The DRB summarized the evidence
The SEC’s investigation concluded that the investments that Pavlico and respondent marketed were wholly fictitious, and that the “investor” funds that respondent escrowed were systematically misappropriated for Pavlico’sand respondent’s personal use. In the joint petition forher consent to disbarment, respondent admitted that her law firm received approximately $416,500 from these funds.
Disbarment here
the record clearly establishes that respondent, in order to aid and abet Pavlico/Milan in duping potential “investors” to participate in the bogus “Prime Bank” scheme, engaged in a pattern of blatant misrepresentation, leveraging her status as an attorney with a trust account to lend authenticity to the ruse. She executed escrow agreements with each investor, whereby they retained her firm as their counsel, thus, creating an attorney-client relationship with each one.
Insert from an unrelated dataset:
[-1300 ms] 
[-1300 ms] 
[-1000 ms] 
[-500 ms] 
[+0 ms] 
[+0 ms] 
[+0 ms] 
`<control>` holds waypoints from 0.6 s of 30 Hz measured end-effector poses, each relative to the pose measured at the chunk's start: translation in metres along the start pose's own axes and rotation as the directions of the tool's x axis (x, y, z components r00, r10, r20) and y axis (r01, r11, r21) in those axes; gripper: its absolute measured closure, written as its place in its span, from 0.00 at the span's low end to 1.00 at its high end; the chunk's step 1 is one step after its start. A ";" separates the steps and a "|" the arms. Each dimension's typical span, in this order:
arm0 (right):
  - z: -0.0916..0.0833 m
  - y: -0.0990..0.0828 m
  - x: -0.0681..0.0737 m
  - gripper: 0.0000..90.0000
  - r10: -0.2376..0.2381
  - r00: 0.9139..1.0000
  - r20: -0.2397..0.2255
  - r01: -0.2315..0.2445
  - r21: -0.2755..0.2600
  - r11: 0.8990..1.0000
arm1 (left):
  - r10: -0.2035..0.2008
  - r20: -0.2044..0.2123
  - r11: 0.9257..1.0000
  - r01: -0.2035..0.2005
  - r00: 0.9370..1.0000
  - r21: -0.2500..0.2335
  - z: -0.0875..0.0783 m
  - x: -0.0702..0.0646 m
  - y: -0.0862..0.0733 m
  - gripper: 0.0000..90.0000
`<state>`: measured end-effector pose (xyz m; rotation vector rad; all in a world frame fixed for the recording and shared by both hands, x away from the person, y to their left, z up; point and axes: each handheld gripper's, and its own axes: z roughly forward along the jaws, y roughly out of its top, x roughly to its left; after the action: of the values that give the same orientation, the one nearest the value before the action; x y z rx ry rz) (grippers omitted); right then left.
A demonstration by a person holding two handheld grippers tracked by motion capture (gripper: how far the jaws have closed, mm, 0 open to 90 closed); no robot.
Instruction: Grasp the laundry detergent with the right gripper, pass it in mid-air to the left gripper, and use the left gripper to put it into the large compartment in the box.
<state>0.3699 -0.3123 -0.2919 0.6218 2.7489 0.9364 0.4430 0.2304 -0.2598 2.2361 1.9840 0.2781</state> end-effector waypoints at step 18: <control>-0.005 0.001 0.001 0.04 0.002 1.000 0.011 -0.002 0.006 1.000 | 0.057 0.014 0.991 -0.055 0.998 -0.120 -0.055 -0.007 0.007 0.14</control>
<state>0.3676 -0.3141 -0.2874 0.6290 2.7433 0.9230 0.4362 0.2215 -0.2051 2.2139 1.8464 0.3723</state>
Once “investor” funds were received into trust, she immediately and systematically misappropriated those funds, without the authorization of her clients, resulting in the theft of $1.9 to $2.665 million. Whether the funds were technically client funds, under Wilson, or escrow funds, under Hollendonner, is of no moment; under either characterization, she knowingly misappropriated them. For this misconduct, she must be disbarred. In light of our recommendation, we need not address the appropriate discipline for respondent’s additional ethics violations.
The Washington Post had the story of her connection with Real Housewives of Potomac (Maryland).
Baylor, a mother of four from Potomac, isn’t an official cast member of the Bravo show, but she had a recurring role as a pal of the Potomac clique in the show’s first season. But now she might have to trade in the standard “Real Housewife”-issue Herve Leger for something a little orange-er: The securities-fraud count alone carries a 20-year maximum prison term.
Baylor said she had no comment on the indictment, but earlier this year she described her legal woes as “a nightmare.” Of the SEC’s claims that she used investors’ money for luxury items such as Jimmy Choos? “I’m sorry, I’ve always had nice shoes,” she told us.